| Work request |
In the listing below, a line holding "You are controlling" and a line holding "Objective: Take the" mark the range. Retype both exactly, with all lines between them.

| Available data |

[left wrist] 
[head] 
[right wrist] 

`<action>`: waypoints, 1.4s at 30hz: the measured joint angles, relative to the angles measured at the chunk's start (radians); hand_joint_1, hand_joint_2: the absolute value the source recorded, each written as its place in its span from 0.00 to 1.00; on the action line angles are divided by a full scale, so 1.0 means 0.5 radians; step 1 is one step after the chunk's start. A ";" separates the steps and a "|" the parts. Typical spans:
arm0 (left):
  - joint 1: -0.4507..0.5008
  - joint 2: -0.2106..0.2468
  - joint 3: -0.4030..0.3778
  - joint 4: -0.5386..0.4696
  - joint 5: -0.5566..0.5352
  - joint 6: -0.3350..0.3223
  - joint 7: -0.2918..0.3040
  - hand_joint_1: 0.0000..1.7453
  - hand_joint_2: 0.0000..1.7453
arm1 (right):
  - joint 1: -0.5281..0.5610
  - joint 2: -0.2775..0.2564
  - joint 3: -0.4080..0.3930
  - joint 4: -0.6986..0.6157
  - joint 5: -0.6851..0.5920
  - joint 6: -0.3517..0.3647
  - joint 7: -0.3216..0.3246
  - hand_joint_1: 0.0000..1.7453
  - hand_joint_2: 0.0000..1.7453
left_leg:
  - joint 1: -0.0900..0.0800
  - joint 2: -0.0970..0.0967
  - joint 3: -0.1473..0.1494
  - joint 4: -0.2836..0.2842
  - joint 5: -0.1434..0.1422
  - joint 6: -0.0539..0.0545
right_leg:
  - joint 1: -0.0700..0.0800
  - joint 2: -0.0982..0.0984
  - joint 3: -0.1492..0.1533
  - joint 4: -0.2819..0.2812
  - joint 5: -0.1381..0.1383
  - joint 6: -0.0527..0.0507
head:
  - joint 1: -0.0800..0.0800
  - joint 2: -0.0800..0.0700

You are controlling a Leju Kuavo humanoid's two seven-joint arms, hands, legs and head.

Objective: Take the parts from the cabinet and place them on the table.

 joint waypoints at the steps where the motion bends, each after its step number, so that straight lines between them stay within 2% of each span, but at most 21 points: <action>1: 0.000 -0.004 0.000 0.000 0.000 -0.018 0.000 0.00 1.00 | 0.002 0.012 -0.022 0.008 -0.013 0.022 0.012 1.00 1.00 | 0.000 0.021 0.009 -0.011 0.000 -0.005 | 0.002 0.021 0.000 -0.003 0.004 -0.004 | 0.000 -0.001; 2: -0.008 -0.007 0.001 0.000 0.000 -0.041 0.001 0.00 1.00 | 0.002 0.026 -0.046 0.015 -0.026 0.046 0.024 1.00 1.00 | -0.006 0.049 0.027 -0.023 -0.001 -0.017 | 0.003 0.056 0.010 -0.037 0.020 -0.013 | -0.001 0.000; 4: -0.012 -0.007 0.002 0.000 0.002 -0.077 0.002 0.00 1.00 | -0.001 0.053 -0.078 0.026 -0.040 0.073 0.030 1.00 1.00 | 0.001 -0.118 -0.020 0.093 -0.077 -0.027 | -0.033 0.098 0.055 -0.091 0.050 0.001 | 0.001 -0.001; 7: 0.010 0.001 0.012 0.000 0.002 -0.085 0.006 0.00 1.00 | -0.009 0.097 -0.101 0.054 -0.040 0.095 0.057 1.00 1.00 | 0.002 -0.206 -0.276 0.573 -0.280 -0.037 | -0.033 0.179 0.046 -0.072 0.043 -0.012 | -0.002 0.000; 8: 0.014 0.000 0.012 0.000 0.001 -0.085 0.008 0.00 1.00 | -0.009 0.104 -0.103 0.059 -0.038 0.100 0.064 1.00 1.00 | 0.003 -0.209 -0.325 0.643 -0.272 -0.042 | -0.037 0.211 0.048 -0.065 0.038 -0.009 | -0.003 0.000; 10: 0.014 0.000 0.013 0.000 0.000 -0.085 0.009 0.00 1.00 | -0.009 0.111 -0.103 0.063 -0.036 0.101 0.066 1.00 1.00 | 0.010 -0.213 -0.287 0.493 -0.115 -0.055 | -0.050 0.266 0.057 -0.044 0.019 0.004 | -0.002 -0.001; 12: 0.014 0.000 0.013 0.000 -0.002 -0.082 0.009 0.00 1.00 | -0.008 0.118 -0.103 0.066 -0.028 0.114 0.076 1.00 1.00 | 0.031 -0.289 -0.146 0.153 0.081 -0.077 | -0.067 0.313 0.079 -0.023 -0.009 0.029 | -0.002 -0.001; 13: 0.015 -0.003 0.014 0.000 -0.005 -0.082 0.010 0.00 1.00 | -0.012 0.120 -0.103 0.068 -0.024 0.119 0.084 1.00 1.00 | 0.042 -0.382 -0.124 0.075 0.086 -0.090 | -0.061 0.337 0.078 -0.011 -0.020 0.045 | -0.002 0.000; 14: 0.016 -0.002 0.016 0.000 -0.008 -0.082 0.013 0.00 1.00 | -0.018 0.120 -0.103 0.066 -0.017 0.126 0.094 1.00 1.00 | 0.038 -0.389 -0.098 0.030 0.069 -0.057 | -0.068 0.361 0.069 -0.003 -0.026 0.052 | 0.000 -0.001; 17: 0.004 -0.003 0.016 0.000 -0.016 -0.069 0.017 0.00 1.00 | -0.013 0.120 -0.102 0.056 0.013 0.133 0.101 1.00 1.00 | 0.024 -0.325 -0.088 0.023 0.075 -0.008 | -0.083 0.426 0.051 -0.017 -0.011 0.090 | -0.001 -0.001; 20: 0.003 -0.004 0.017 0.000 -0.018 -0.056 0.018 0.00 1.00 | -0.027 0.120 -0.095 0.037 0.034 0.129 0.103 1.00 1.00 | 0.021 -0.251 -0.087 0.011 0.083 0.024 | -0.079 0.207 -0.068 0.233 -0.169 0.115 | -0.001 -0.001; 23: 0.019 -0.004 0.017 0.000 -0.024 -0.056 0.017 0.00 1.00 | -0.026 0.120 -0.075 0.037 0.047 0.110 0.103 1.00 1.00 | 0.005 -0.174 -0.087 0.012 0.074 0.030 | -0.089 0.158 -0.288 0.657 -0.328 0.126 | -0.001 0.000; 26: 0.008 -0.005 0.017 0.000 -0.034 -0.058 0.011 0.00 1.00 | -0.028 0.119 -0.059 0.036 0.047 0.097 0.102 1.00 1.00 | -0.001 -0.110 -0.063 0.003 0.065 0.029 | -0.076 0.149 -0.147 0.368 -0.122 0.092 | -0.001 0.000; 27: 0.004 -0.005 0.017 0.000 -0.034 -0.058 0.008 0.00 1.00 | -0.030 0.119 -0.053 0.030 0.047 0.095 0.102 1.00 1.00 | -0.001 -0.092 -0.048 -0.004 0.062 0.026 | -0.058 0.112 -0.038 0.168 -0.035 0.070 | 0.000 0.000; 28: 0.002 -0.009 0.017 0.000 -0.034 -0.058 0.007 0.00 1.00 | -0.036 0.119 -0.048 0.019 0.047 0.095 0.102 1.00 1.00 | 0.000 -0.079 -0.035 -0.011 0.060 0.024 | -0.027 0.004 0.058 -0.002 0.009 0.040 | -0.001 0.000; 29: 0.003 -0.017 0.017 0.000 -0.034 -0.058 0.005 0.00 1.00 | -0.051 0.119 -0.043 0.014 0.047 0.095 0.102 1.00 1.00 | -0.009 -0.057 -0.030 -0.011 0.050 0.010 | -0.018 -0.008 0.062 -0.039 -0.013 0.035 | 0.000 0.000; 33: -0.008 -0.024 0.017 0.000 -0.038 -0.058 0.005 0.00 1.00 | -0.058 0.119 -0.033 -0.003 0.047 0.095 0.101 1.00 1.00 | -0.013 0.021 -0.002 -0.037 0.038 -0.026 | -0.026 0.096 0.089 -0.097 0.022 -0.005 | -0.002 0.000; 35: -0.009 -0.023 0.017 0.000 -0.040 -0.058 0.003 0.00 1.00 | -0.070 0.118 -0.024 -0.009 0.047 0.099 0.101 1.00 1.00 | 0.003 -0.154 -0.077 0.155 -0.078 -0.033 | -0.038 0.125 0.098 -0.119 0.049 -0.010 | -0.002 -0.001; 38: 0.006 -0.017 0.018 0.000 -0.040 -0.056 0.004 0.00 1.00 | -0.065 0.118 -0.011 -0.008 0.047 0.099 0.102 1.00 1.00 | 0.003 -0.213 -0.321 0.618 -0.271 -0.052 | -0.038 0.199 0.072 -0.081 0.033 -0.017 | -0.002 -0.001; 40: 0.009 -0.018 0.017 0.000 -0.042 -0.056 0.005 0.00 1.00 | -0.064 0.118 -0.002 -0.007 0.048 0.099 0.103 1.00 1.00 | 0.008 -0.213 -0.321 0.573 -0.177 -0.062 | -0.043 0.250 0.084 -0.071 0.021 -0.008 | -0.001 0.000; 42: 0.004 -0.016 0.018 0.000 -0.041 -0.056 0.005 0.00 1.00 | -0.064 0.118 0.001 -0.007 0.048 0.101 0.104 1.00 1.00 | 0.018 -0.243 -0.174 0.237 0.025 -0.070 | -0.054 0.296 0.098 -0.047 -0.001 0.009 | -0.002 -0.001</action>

| Response |
You are controlling a Leju Kuavo humanoid's two seven-joint arms, hands, legs and head.

Objective: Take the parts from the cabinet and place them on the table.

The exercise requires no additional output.